Webserver library

ESP ready, high performant and low resources webserver library written in C.

Background
Features
Currently supported platforms
Changelog
- Release v1.0
- Todo
Prerequisites
Installation
- Linux
- Arduino (for ESP)
API
Technical reference
- Buffering
- Interpreting
  - Basics
  - Urlencoded strings
- Events
  - Incoming
  - Outgoing

Background

Common webservers for the ESP are made for the ease of use. To achieve this, they buffer a lot. Especially those written in C++ use the String object almost everywhere, therefor copying memory back and forth. Large buffers are problematic on low memory devices. For example, due to buffering, large uploads are not possible. Often all bytes of the uploaded content are being buffered. Secondly, serving large contents to the user is often implemented in a way that's blocking any other functionality. For time critical functions, this is not desirable.

Features

(Semi-)async

Semi-async means that the actual sending of content is a blocking action. However, this webserver stores the blocks to be sent in a list and sends a fixed amount each loop. So, each loop blocks for a fixed amount of time. Async means fully async by using the ESP internal LWIP library.

Minimal memory footprint

The webserver itself uses a fixed amount of memory and never uses more than this. By default, this is the #clients * 128 bytes for the cache and additionally the different internal struct used. The only dynamic memory that is allocated is allocated by the sent list.

GET / POST arguments
multipart/form-data and application/x-www-form-urlencoded POST enctypes
ESP8266 and ESP32 ready
Ability to handle all incoming buffer sizes from byte for byte to theoretical infinity.

Currently supported platforms

ESP8266
ESP32
i386
amd64

Changelog

Release v1.0

Initial release

Todo

Implement firmware upgrades by a configurable url
Unittest faulty requests
Unittest disconnections at various stages in the webserver
Replace all substring searching functions with a bounded version

Prerequisites

Arduino IDE
ESP8266 Core
LWIP in case of async

Installation

Linux

After cloning this repository from the root folder

# mkdir build
# cd build
# cmake ..
# ./start

Arduino (for ESP)

Place the webserver.cpp anywhere in your project and properly include the webserver.h header.

API

All functions returning anything different than void will either return 0 on success or -1 on failure.
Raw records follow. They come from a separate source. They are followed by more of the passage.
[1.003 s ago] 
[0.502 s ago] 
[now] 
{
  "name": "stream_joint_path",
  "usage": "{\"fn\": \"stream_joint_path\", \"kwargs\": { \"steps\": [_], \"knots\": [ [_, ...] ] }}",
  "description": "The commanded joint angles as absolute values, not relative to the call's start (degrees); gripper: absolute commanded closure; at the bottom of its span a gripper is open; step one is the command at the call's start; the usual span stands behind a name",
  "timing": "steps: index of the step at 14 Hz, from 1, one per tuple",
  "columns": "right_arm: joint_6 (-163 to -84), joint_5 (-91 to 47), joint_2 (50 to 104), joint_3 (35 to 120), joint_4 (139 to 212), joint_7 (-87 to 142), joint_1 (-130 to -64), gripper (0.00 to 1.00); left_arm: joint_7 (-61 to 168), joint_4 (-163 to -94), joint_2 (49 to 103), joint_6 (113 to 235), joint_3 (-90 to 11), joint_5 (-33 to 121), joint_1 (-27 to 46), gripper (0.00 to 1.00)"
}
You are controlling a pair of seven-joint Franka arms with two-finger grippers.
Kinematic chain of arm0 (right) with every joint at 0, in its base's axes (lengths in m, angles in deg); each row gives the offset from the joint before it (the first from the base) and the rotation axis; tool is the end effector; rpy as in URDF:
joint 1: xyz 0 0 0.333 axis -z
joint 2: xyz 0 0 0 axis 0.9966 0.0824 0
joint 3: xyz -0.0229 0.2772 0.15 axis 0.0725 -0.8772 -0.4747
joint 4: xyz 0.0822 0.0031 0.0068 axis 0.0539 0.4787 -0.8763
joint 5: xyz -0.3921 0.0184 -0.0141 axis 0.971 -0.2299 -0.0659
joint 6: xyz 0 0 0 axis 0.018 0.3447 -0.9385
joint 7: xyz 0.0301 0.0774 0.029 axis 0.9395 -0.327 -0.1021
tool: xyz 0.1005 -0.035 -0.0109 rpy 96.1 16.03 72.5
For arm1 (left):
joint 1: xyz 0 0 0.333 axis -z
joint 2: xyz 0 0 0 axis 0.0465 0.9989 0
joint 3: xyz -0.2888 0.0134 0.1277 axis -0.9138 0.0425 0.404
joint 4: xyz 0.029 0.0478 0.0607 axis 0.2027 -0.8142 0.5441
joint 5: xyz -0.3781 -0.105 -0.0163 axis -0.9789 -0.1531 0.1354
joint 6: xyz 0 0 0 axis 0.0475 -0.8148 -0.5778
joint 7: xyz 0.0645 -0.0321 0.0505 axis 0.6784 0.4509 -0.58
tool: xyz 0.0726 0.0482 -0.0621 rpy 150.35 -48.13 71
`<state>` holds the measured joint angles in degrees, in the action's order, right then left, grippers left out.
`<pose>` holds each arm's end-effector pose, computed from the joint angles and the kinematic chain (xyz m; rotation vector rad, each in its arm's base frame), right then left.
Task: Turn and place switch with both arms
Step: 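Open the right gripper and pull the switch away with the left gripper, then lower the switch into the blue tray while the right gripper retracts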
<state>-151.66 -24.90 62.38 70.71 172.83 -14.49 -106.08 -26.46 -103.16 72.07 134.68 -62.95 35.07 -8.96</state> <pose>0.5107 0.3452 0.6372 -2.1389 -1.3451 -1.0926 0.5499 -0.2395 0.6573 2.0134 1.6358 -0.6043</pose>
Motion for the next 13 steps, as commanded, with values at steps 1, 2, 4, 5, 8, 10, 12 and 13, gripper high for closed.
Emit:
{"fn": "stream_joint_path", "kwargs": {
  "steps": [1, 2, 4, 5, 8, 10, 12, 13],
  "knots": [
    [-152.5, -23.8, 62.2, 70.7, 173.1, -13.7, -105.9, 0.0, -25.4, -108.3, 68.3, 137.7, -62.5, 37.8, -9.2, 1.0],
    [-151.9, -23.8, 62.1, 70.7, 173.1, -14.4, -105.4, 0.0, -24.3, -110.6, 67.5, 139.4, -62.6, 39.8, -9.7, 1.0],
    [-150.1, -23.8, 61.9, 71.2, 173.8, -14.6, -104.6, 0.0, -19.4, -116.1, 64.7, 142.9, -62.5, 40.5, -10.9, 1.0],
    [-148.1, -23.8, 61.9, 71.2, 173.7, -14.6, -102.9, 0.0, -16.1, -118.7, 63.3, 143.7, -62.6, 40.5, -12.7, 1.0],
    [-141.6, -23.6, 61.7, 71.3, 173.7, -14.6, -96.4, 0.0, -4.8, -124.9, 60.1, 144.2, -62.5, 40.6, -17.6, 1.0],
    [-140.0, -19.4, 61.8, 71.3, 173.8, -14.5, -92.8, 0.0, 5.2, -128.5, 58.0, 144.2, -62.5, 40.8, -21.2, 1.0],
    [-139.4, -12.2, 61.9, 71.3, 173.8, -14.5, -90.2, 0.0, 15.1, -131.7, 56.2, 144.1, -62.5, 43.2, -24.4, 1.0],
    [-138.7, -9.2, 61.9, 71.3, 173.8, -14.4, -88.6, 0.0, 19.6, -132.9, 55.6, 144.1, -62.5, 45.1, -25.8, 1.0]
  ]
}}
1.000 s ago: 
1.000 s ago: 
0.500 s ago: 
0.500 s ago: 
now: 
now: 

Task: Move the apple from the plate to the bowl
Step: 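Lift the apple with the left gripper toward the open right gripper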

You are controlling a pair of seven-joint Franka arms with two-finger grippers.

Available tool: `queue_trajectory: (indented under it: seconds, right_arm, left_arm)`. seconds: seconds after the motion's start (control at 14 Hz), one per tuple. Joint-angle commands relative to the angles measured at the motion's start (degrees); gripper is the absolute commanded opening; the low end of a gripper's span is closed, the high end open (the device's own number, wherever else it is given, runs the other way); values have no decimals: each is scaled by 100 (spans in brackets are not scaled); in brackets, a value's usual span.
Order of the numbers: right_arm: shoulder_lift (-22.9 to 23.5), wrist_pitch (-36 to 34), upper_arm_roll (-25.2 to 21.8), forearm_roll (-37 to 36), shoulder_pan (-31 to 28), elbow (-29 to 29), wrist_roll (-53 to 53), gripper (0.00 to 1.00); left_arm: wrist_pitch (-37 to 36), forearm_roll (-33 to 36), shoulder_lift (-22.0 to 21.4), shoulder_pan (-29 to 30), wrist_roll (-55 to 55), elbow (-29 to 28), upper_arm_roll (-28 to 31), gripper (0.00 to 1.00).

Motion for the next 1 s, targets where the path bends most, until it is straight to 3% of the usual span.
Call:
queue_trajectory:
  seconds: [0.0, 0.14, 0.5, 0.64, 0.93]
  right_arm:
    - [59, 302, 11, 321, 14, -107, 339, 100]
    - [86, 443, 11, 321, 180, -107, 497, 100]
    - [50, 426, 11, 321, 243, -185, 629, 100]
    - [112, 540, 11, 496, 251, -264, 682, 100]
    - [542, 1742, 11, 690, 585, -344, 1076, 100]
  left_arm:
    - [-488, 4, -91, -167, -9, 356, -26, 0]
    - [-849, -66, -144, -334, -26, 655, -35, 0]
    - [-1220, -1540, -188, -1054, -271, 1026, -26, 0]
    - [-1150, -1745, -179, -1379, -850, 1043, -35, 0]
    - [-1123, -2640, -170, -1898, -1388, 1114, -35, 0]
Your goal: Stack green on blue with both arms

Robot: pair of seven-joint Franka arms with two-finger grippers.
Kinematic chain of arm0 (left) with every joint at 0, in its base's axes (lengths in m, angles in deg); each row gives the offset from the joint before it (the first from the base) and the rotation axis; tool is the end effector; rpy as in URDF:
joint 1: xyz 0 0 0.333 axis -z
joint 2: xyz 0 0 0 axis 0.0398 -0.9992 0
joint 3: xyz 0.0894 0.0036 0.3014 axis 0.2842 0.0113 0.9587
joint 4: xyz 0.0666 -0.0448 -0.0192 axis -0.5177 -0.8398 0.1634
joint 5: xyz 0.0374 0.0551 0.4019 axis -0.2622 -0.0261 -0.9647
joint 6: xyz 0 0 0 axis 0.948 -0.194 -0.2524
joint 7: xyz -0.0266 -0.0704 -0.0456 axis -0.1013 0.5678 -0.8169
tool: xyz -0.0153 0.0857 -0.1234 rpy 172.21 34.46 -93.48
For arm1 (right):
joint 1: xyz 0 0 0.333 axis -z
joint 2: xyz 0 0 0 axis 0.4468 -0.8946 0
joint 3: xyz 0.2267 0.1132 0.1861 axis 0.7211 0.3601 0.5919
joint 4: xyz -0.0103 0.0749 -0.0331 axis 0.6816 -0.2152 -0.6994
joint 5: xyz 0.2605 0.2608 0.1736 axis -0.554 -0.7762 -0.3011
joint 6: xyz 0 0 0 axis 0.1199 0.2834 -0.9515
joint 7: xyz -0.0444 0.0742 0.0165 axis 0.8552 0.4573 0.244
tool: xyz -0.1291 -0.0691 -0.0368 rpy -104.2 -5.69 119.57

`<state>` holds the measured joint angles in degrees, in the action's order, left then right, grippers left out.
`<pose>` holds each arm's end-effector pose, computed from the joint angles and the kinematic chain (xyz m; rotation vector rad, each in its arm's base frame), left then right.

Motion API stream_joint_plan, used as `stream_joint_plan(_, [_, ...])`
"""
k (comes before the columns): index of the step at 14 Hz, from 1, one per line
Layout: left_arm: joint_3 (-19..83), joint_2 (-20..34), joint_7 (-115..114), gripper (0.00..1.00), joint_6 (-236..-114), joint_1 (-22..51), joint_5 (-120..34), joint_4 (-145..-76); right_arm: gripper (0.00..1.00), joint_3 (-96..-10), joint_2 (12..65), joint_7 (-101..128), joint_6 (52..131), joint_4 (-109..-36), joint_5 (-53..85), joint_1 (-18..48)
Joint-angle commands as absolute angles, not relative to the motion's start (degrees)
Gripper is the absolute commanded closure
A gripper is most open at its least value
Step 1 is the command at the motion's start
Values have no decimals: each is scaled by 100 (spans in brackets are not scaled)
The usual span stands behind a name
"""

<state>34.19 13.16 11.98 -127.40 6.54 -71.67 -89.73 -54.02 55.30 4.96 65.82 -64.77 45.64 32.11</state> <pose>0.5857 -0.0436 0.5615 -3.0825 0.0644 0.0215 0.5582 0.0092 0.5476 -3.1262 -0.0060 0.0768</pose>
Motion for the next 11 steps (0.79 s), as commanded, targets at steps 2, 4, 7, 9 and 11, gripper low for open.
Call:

int8_t webserver_start(int port, webserver_cb_t *callback);

This will start the webserver on the requested port. It will trigger the user defined callback function when a event is triggered.

int8_t (webserver_cb_t)(struct webserver_t *client, void *data);

This function will be called when an event is triggered. Returning 0 will tell the webserver everything is fine. Returning -1 will close the connection with the client. The variable type of the data parameter is explained in the technical reference.

void webserver_loop(void);

This function should be called in the main loop when not running in async mode.

void webserver_send_content(struct webserver_t *client, char *buf, uint16_t len);

This function is used to queue a buffer of a certain length for sending.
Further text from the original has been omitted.